TAN lines are stress fibres crossing the nuclear envelope as part of a perinuclear actin cap that is also present in cells in 3D cultures 115, 117, 118. Actin regulators associated with the nuclear envelope are able to change the characteristics of existing actin filaments to support nuclear movement and force transduction. The Rac GEF STEF/TIAM2 localises to the nuclear envelope, and controls perinuclear Rac activity to regulate actin dynamics and contractility at this subcellular region [119]. Furthermore, the actin-bundling activity of FHOD1 [120] and fascin [121] can support the formation of thick actin fibres associated with the nucleus. FHOD1 is a member of the diaphanous-related formins, but no actin polymerisation ability has been observed to date; by contrast, mDia2, another member of the formin family, is also able to associate with the nuclear envelope and polymerise actin [122]. In elegant experiments using a bead attached to an AFM cantilever to push the cell in a directional manner, INF2 (inverted formin 2) was shown to induce a perinuclear actin network that was not only prominent on the nuclear envelope but also extended to regions of ER accumulation and is dependent on Ca2+ but not on classical mechanostimuli like non-muscle myosin IIA [107]. Non-muscle myosin IIB activity, by contrast, is required for physical translocation of the nucleus 123, 124 and the unconventional myosin 18A associates with stress fibres stretching across the nucleus [125], suggesting active regulation of actomyosin contractility from the nucleus. Additional actin regulators, like IQGAP1, have been described on the cytoplasmic face of the nuclear envelope without describing a potential function yet [126].

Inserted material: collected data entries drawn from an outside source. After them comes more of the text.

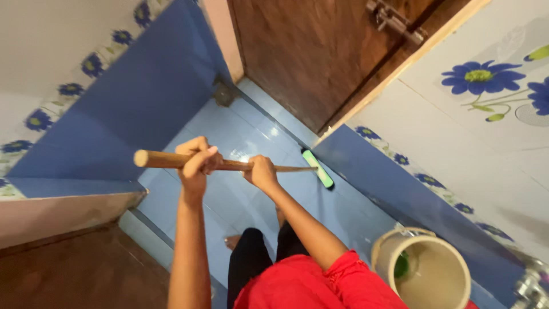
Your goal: The person cleans a bathroom floor using a floor wiper and water from a bucket.
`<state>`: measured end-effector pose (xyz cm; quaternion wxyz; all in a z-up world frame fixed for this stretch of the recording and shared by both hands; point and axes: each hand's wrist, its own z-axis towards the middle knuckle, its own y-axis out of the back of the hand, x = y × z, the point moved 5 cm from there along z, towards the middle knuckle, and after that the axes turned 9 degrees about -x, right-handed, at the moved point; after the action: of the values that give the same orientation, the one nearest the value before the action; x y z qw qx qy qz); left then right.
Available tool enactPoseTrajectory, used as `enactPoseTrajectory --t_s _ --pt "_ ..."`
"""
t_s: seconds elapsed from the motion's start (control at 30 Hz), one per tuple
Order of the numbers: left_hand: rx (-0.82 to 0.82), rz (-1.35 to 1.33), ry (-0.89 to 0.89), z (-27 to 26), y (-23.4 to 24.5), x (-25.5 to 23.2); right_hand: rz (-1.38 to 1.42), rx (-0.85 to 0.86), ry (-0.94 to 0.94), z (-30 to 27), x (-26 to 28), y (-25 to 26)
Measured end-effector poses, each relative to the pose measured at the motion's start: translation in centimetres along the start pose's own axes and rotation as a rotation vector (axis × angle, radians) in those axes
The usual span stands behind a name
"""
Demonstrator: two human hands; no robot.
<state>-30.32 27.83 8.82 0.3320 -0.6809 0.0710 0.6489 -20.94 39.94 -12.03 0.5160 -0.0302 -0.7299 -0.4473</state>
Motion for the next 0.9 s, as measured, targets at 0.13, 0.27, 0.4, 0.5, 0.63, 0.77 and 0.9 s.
enactPoseTrajectory --t_s 0.13,0.27,0.4,0.5,0.63,0.77,0.9 --pt "-0.053 0.016 -0.013 -3.6 2.1 -1.2 0.031 -0.108 0.003 -3.2 1.1 -2.1" --pt "-0.104 -0.038 -0.016 -8.2 6.9 -1.7 0.176 -0.185 0.074 -6.9 3.4 -6.1" --pt "-0.156 0.027 -0.104 -10.1 11.9 -3.5 0.152 0.058 0.112 -6.5 6.6 -10.4" --pt "-0.202 0.024 -0.102 -11.0 14.1 -3.8 0.044 0.092 0.268 -6.6 8.9 -12.0" --pt "-0.166 0.073 -0.119 -10.1 14.3 -5.3 0.034 0.059 0.098 -7.1 9.9 -12.6" --pt "0.080 0.087 -0.010 -6.8 10.0 -6.1 -0.076 -0.122 0.024 -7.0 8.2 -9.2" --pt "0.345 0.155 0.157 -7.1 6.3 -2.3 -0.177 -0.334 -0.050 -10.9 2.1 -4.6"
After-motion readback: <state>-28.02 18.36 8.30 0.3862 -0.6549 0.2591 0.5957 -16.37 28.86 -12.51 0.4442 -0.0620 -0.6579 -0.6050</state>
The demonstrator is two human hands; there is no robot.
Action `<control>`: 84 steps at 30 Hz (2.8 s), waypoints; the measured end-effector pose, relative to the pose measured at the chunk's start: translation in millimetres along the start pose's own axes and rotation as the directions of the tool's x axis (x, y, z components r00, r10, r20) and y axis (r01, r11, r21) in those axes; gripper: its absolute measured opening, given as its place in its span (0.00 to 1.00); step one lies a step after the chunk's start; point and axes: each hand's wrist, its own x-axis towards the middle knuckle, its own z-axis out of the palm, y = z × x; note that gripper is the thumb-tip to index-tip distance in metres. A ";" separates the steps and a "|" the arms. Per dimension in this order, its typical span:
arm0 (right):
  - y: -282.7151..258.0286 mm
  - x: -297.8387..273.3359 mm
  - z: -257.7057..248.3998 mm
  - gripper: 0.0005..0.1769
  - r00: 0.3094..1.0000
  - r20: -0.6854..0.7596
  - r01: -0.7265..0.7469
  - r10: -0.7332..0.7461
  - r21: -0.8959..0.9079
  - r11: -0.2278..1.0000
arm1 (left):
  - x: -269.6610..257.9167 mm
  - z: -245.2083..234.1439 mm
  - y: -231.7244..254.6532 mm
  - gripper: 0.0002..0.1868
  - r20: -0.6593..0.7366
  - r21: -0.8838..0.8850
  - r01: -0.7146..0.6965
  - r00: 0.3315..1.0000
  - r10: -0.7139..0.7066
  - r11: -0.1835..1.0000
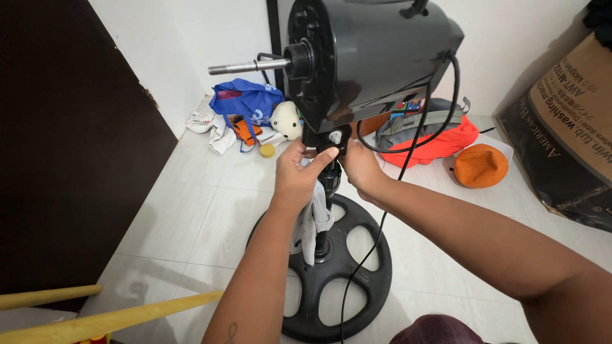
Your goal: The person removes the front grille of a standing electric fan, then detaches the fan blades and the rear grille. They wipe the exposed motor housing and stand with a cloth. The fan remains disassembled at the end of the clip.
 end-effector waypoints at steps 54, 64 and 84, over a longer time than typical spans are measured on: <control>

Concluding Remarks and Future Perspectives

It is clear that while great strides have been made in our understanding of the multifaceted roles of actin in cell migration in 3D, there are still many open questions (see Outstanding Questions). In particular, the nuances of isoform specificity (non-muscle myosin II, actin, and Arp2/3) and emergent properties arising from macromolecular cytoskeletal organisation have not been investigated in 3D migration. Many issues will potentially be answered in the near future through advances in imaging at high spatial and temporal resolution in complex 3D environments and in vivo, including lattice light-sheet and super-resolution techniques. It is crucial that the context of 2D migration is better understood in 3D; for instance, the force bearing properties of bundled collagen fibres and basement membranes as migratory surfaces are not well appreciated, and whether these are fundamentally linked to specific types of cell–matrix adhesion (e.g., integrin versus non-integrin) is not clear. Our more detailed knowledge of actin polymerisation networks now makes it possible to infer the dynamic responses of cells to challenge, through forces and/or changes in the topology of the environment. Furthermore, the emerging central role of the nucleus adds a further dimension to the regulation of motility in physiological environments by actin structures. Understanding the mechanisms that govern cell migration in 3D matrices will provide insight into this crucial aspect of development. Manipulating cell migration may also prove useful in regenerative medicine, by targeting stem cells to specific niches (and arresting them there), but also in generation of antimetastatic therapies, which is of paramount importance because metastatic dissemination is the leading cause of death in 90% of cancer patients [127].

How do different isoforms of actin, non-muscle myosin II, and the Arp2/3 complex impact on migration in 3D matrices?

Is the ‘clutch’ model of retrograde flow engagement and traction force generation conserved in 3D migration?

Do filopodia in 3D matrices bear or generate force?

Is force exerted on the nucleus in cells moving in 3D matrices?